* [Task objective] The listing below must be repeated word for word, without its pictures.

* [Source material]

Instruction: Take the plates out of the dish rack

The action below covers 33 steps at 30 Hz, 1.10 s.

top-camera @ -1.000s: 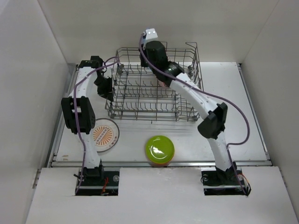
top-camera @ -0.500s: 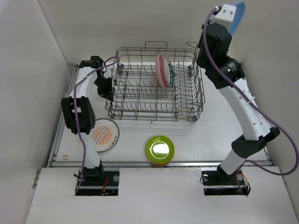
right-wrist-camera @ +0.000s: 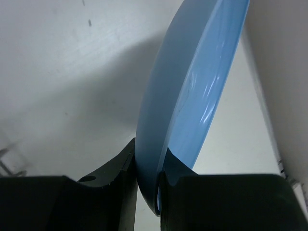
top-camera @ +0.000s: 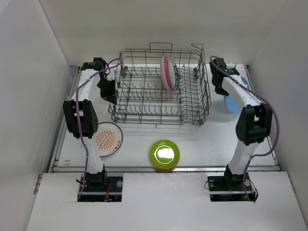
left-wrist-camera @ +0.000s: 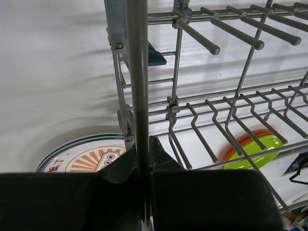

* [Solution for this problem]
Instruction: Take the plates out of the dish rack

The action below covers 33 steps at 30 Hz, 1.10 s.

top-camera @ -1.000s: 
top-camera @ -0.500s: 
right-wrist-camera @ +0.000s: 
top-camera @ +0.000s: 
left-wrist-camera @ +0.000s: 

Nothing remains to add to the output.